QUESTION IMAGE
Question
9
cos(a) = ___, cos(b) = ___
sin(a) = ___, sin(b) = ___
tan(a) = ___, tan(b) = ___
10.
cos(a) = ___, cos(b) = ___
sin(a) = ___, sin(b) = ___
tan(a) = ___, tan(b) = ___
Problem 9 (Assuming AC = 8, DC = 3, right - angled at C)
First, we need to find the length of the hypotenuse AD using the Pythagorean theorem. Let \(AC = 8\) and \(DC=3\). Then \(AD=\sqrt{AC^{2}+DC^{2}}=\sqrt{8^{2}+3^{2}}=\sqrt{64 + 9}=\sqrt{73}\)
For \(\cos(A)\)
Step 1: Recall the definition of cosine
In a right - triangle, \(\cos(\theta)=\frac{\text{adjacent}}{\text{hypotenuse}}\). For angle \(A\), the adjacent side to angle \(A\) is \(AC = 8\) and the hypotenuse is \(AD=\sqrt{73}\)
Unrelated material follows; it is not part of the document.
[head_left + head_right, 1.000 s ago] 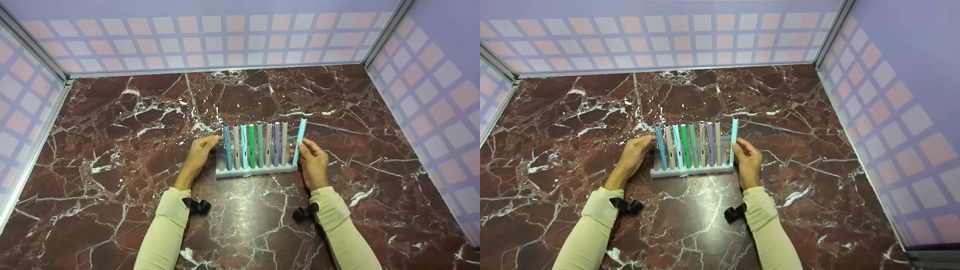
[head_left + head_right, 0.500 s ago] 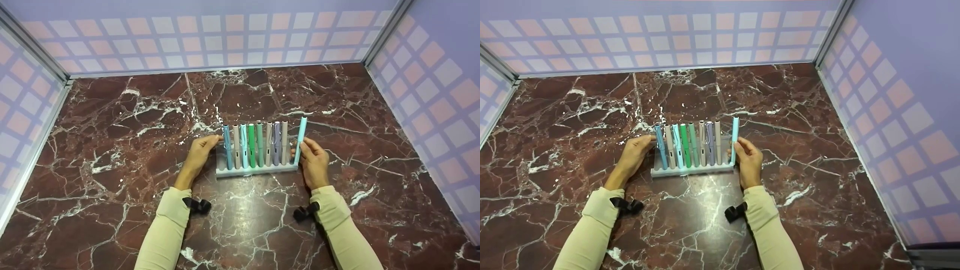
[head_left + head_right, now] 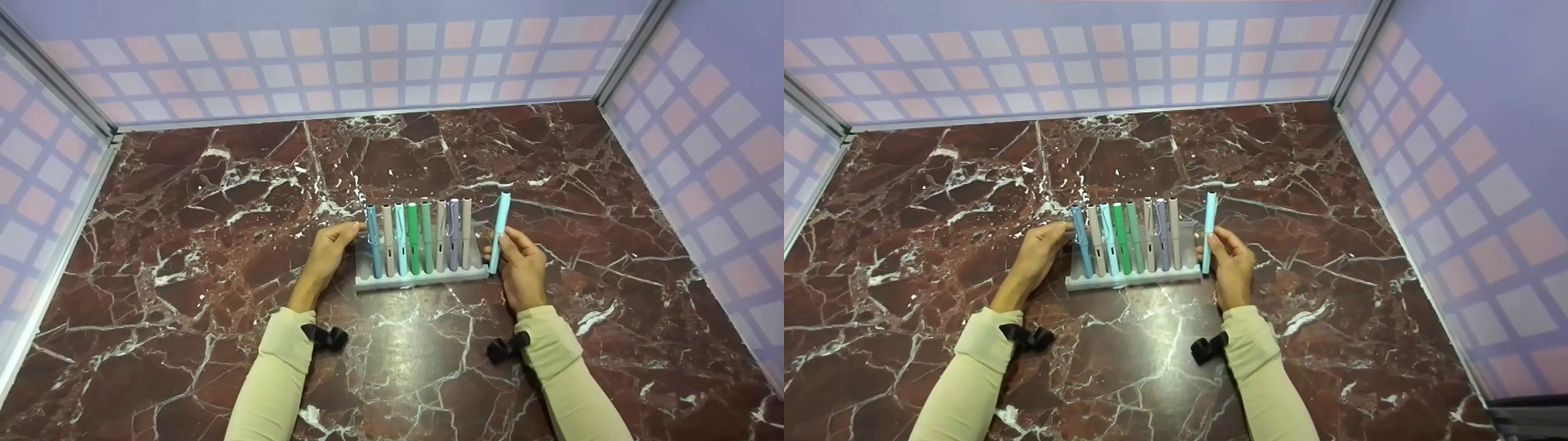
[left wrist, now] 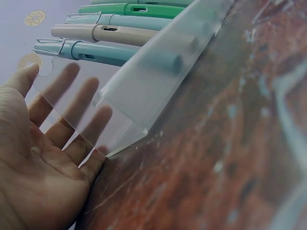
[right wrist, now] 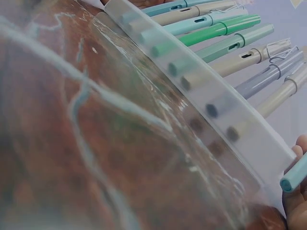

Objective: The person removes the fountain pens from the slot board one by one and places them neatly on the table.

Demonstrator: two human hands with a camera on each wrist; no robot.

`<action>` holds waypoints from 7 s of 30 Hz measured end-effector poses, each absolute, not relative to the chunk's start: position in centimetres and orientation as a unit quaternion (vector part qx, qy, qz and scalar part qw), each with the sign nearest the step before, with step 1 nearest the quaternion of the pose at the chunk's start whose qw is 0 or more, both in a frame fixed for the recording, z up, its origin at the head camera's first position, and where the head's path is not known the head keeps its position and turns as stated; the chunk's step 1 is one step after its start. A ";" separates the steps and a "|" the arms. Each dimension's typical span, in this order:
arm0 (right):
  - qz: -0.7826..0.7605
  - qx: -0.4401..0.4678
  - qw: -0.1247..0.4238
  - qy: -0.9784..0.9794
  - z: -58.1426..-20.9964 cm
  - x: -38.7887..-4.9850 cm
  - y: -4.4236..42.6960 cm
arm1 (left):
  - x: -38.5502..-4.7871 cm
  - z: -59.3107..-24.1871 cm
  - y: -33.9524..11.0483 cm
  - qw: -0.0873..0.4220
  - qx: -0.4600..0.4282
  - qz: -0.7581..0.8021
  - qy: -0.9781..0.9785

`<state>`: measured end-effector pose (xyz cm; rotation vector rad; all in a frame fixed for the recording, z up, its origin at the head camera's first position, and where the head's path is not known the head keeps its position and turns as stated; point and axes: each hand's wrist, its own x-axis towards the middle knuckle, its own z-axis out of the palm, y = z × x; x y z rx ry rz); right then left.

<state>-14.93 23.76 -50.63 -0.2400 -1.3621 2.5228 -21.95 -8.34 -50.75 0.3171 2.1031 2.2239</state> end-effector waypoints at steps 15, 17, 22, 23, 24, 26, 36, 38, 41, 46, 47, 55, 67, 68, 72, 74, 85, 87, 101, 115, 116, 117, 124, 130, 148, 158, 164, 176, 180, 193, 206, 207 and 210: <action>0.860 -0.085 0.131 -0.486 -50.8 -13.3 24.4 | -22.0 -50.8 -8.4 0.042 0.098 0.722 0.683; 0.859 -0.083 0.132 -0.488 -50.8 -13.2 24.4 | -22.0 -50.8 -8.4 0.041 0.096 0.723 0.683; 0.856 -0.089 0.128 -0.494 -50.8 -12.8 24.6 | -21.9 -50.9 -8.3 0.040 0.097 0.725 0.681; 0.855 -0.093 0.126 -0.495 -50.8 -12.7 24.6 | -21.9 -51.0 -8.3 0.040 0.097 0.724 0.682; 0.854 -0.097 0.125 -0.496 -50.7 -12.5 24.6 | -21.9 -51.0 -8.3 0.040 0.098 0.724 0.682; 0.853 -0.100 0.121 -0.497 -50.6 -12.2 24.6 | -21.9 -51.0 -8.3 0.038 0.098 0.724 0.682; 0.841 -0.091 0.110 -0.521 -50.7 -11.6 24.5 | -22.1 -50.9 -8.3 0.040 0.097 0.732 0.673; 0.838 -0.093 0.108 -0.526 -50.7 -11.4 24.5 | -22.1 -51.0 -8.3 0.041 0.098 0.733 0.672; 0.833 -0.096 0.105 -0.534 -50.7 -11.3 24.4 | -22.0 -51.0 -8.2 0.043 0.101 0.735 0.669; 0.826 -0.095 0.098 -0.546 -50.8 -11.1 24.3 | -22.0 -50.9 -8.3 0.043 0.098 0.730 0.675; 0.826 -0.094 0.096 -0.548 -50.9 -11.1 24.3 | -22.0 -50.9 -8.3 0.043 0.097 0.729 0.676; 0.819 -0.090 0.077 -0.561 -50.8 -11.1 24.1 | -22.1 -50.8 -8.3 0.034 0.101 0.724 0.682; 0.817 -0.080 0.049 -0.569 -50.6 -10.9 23.9 | -22.0 -50.9 -8.3 0.039 0.107 0.735 0.668; 0.817 -0.078 0.045 -0.569 -50.6 -10.9 23.9 | -22.0 -50.9 -8.3 0.038 0.107 0.734 0.669; 0.818 -0.063 0.033 -0.571 -50.6 -10.8 23.9 | -22.0 -50.9 -8.3 0.039 0.107 0.729 0.675; 0.817 -0.052 0.027 -0.574 -50.7 -10.8 23.8 | -22.0 -50.8 -8.2 0.041 0.105 0.728 0.676; 0.803 -0.037 0.001 -0.595 -51.0 -10.8 23.5 | -22.0 -51.0 -8.4 0.039 0.105 0.730 0.674; 0.802 -0.038 -0.004 -0.596 -51.0 -10.8 23.5 | -21.9 -51.0 -8.4 0.038 0.107 0.729 0.675; 0.784 0.002 -0.037 -0.620 -50.9 -10.7 23.4 | -22.2 -50.9 -8.3 0.039 0.101 0.724 0.682; 0.736 0.089 -0.146 -0.655 -51.1 -10.1 22.5 | -22.1 -51.0 -8.4 0.037 0.105 0.728 0.677; 0.735 0.091 -0.150 -0.655 -51.1 -10.1 22.3 | -22.1 -51.0 -8.4 0.036 0.107 0.727 0.677; 0.734 0.094 -0.154 -0.655 -51.0 -10.0 22.2 | -22.1 -51.0 -8.4 0.035 0.110 0.727 0.677; 0.727 0.100 -0.163 -0.659 -50.9 -9.7 21.7 | -22.2 -51.1 -8.3 0.035 0.115 0.728 0.675; 0.720 0.093 -0.169 -0.667 -50.8 -9.7 21.4 | -22.2 -51.1 -8.4 0.038 0.101 0.731 0.674; 0.677 0.106 -0.163 -0.710 -50.6 -9.6 21.6 | -22.1 -50.9 -8.0 0.035 0.116 0.734 0.668; 0.668 0.102 -0.164 -0.719 -50.5 -9.6 21.3 | -22.3 -50.7 -8.1 0.035 0.106 0.733 0.671; 0.655 0.101 -0.167 -0.730 -50.5 -9.6 21.3 | -22.4 -50.8 -8.2 0.039 0.106 0.730 0.674; 0.619 0.068 -0.188 -0.759 -50.4 -9.6 20.3 | -22.1 -51.1 -8.4 0.030 0.103 0.721 0.684; 0.612 0.051 -0.182 -0.768 -50.5 -9.7 19.6 | -22.0 -51.1 -8.4 0.022 0.103 0.717 0.689; 0.599 0.049 -0.197 -0.775 -50.4 -8.7 15.2 | -22.1 -50.9 -8.1 0.029 0.110 0.723 0.681; 0.618 0.038 -0.197 -0.760 -50.3 -7.6 9.2 | -22.1 -50.9 -7.9 0.023 0.118 0.724 0.679; 0.615 0.034 -0.192 -0.764 -50.3 -7.5 8.8 | -22.1 -50.9 -7.9 0.024 0.119 0.724 0.680; 0.610 0.023 -0.180 -0.771 -50.3 -7.4 7.7 | -22.1 -50.9 -8.0 0.024 0.117 0.725 0.679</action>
\(\cos(A)=\frac{AC}{AD}=\frac{8}{\sqrt{73}}=\frac{8\sqrt{73}}{73}\)
For \(\cos(B)\)
Step 1: Recall the definition of cosine
For angle \(B\), the adjacent side to angle \(B\) is \(BC\)? Wait, no, in triangle \(ABC\) (right - angled at \(C\)), if \(AC = 8\) and \(BC\)? Wait, maybe the first triangle has \(AC = 8\), \(BC = 8\)? Wait, the diagram is a bit unclear. Let's assume the first right - triangle (triangle \(ACD\) right - angled at \(C\)) with \(AC = 8\), \(DC = 3\) and the other triangle (triangle \(ACB\)) right - angled at \(C\) with \(AC=8\), \(BC = 8\)? No, maybe the first triangle is triangle \(ACB\) right - angled at \(C\) with \(AC = 8\), \(BC = 8\)? Wait, this is a bit confusing. Let's re - examine.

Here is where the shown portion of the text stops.